Some of my readers may know that this year I am participating in Dancing With the Stars Wood Buffalo. This is a tremendous commitment of time and energy, and it has been more of a challenge than I initially realized as I learned having a new dance partner is much like having a new relationship. My partner and I had not met prior to this, and so there has been a “getting to know you” phase, and we have dealt with many challenges, like illness and injury and insane schedules – but we have persevered and will continue to do so, and for one reason – the Fort McMurray SPCA.
Dancing With the Stars Wood Buffalo is about raising money for the SPCA and the work they do in fostering the human-animal bond. They take the creatures that find the world has failed them, and who are alone and abandoned. They house them and feed them, and, with any luck, match them up with humans who are in need of the unconditional love of an animal. And this is how Sirius Black Cat, who does not like to cuddle but who put his own distaste for it aside when his human was in need, found his way to us.

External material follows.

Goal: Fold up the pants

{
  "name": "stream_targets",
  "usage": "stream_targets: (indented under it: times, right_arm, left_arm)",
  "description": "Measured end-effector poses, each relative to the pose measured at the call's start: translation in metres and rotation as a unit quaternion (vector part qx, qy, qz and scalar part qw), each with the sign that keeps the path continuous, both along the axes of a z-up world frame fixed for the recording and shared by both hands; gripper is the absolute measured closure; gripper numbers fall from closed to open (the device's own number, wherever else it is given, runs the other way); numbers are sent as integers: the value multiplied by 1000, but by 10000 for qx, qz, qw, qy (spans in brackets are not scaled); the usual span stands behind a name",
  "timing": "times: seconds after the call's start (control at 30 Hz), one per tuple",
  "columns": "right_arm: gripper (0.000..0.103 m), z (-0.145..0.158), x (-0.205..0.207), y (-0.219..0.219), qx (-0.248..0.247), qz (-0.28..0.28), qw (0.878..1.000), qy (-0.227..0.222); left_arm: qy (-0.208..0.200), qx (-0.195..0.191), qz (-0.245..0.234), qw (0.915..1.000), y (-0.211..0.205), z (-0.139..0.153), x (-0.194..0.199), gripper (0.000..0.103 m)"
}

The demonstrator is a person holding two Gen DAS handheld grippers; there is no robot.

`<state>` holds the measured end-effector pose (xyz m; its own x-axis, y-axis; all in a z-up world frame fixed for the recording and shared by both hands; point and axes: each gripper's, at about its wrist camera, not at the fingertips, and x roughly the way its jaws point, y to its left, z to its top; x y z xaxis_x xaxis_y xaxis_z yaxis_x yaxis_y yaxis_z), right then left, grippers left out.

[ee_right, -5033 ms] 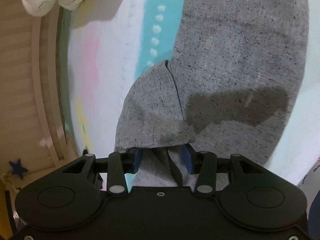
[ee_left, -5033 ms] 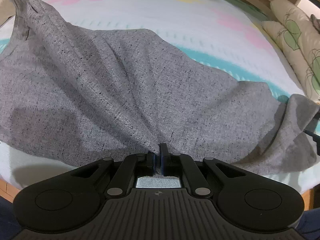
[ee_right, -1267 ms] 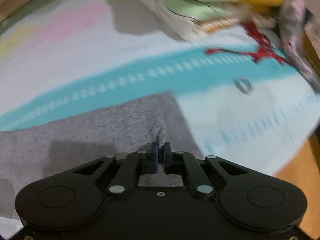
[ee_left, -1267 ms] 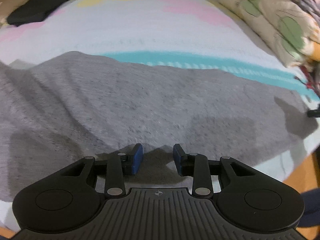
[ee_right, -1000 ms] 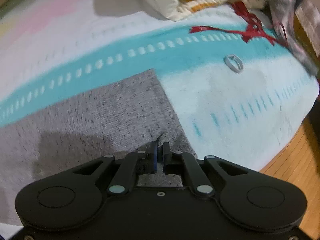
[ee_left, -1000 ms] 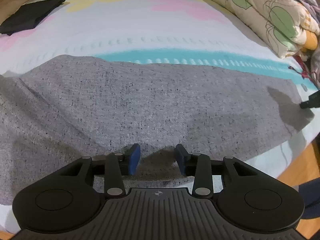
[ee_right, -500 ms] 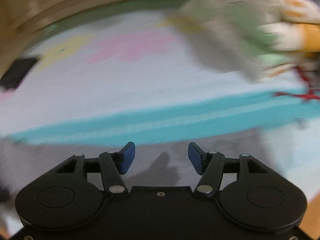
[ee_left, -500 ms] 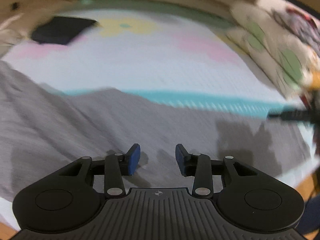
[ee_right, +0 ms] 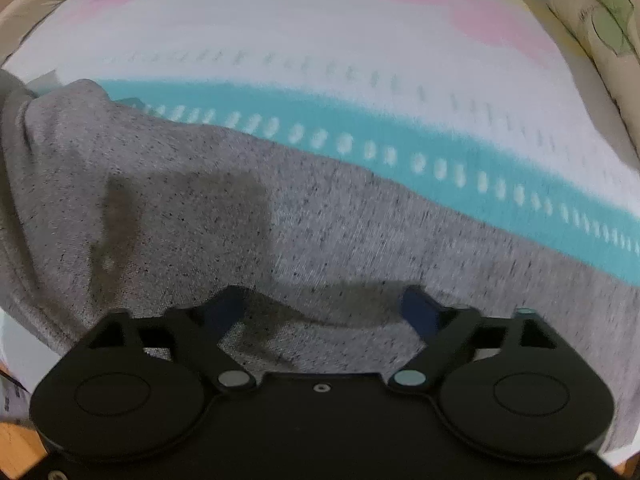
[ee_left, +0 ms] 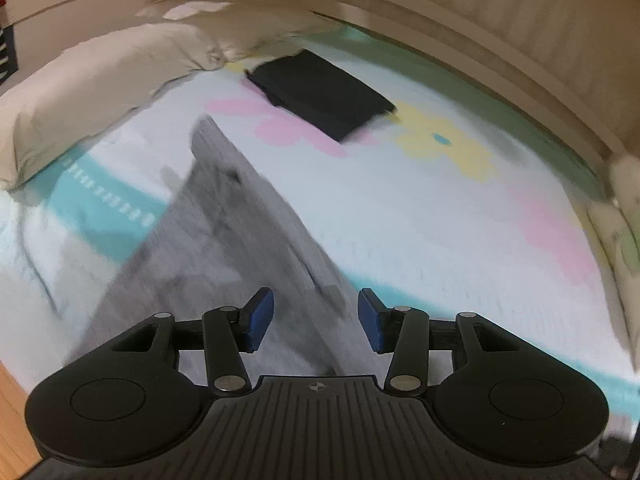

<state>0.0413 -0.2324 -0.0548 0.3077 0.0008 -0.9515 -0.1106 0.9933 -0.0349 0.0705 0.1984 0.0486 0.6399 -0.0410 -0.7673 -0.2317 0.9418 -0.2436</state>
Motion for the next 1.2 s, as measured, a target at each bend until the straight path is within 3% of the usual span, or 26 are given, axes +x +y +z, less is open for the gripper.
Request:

I would suggest that if an animal has ever touched your life that you please consider visiting dancingwiththestarswb.ca and vote for the couple of your choice in the upcoming dance competition. I could ask for your vote for my partner and myself but I won’t as all I want is for you to take $20 (or more) in memory of some animal who loved you unconditionally and give it to a place that fosters the human-animal bond. You may just be helping someone else to experience that sort of unconditional love for the first time, and you will certainly be helping an animal to live a better life. I think it is, in the end, the least we can do for the animals who have given us so very much in our lives, don’t you?